When I teach meditation, I often say, “Normal meditation periods and mindfulness during the activities of daily life support each other in the same way that formal exercise workouts and generally being active in daily life support each other too”. One great opportunity to practice meditative awareness in daily life is while exercising. For me, my time while running has been a central meditation practice time for me for decades now.
When I was younger, often while I was running, and especially during races, I was aware of how much I was thinking. I could sense that the mental activity – that much blood flowing needlessly away from my muscles and into my brain – was dragging and slowing me down. Negative thinking and worries were also debilitating. It was frustrating, though, because I didn’t have any tools to do anything differently.
At this point, however, after one or two thousand hours of practice doing walking meditation focusing my attention on the sensations on the soles of my feet, I have the ability to do the same when running. This practice provides a physical anchor for my attention, something non-verbal, non-conceptual, and grounding for me to pay attention to instead of having a wandering mind. When I run, both out of necessity and interest, of course some of my awareness needs to go to seeing, hearing, and thinking about my surroundings. I also however try to have part of my consciousness feeling the sensations on the bottoms of my feet for as much time as I can.

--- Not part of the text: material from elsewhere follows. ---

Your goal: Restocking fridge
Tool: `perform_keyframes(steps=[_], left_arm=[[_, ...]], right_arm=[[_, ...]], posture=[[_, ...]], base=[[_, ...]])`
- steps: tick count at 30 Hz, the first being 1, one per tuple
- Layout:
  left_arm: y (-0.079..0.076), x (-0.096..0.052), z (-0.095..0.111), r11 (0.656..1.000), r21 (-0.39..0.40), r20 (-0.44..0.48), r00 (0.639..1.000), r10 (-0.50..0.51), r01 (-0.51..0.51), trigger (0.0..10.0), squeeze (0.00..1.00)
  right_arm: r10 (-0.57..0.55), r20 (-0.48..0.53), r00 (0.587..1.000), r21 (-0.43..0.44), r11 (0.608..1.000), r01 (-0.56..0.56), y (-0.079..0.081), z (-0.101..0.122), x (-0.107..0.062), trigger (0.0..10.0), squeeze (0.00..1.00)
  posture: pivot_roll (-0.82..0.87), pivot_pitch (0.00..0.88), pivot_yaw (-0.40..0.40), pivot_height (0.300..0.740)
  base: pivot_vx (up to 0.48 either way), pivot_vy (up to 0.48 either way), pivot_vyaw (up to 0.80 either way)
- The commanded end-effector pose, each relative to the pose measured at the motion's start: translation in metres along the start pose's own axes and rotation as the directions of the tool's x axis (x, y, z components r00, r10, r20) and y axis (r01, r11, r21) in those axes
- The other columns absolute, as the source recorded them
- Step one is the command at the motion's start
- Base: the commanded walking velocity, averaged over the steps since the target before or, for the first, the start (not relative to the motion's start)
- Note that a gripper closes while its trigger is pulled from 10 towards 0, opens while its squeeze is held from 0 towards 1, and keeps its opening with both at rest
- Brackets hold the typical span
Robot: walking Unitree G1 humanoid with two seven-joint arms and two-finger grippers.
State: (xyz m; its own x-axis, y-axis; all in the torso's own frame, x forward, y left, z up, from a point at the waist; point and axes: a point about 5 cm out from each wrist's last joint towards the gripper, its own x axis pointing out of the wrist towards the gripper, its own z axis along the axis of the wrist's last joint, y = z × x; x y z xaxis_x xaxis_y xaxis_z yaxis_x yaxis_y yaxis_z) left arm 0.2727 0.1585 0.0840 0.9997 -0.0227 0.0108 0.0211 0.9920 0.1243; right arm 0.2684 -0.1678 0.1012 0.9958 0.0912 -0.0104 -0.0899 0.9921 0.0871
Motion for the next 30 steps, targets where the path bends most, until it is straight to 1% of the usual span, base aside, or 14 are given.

I find that sole-grounding also works well when combined with a silent internal repetition of affirmations / “mantras” / positive phrases. Sometimes, I have used phrases that have helped me to get locked in with efficient running form, like “Kick my legs out behind me”, “Land on the ball of my foot”, or “Run tall”. Sometimes, I have used mantras that have more to do with general athletic vitality, like “Little by little, I travel far”, “Smooth and strong, Light and fast”, or “Run my own race, Run my own pace”. And I also have also sometimes repeated phrases that have general life applicability, like “Being here in this location, Being now in this moment”, “I am a finite fragment of the infinite”, or “May I be friendly, patient, and accepting with myself”. This practice of repeating affirmations while running has provided calm, spaciousness, and other positive mindstates for myself while I have run.
I have recently also been having more great results with deploying some of the other techniques that I teach and regularly practice when not running, like labelling to myself moment by moment where I am feeling prominent sensations in my body, or noticing moment by moment whether my experience has a tone of pleasant, unpleasant, neutral, or mixed. I have also tried over the years to focus on my breathing as I have run, but this has worked less well – I’ve often ended up tripping over my breaths and gasping for air with that one. Luckily, as I have said, there have been plenty of techniques that have worked for me.
If you are someone who works out regularly, I invite you to experiment with different meditation techniques while you do, and see if you can find one that seems to create some grounding, deepening, and opening for you.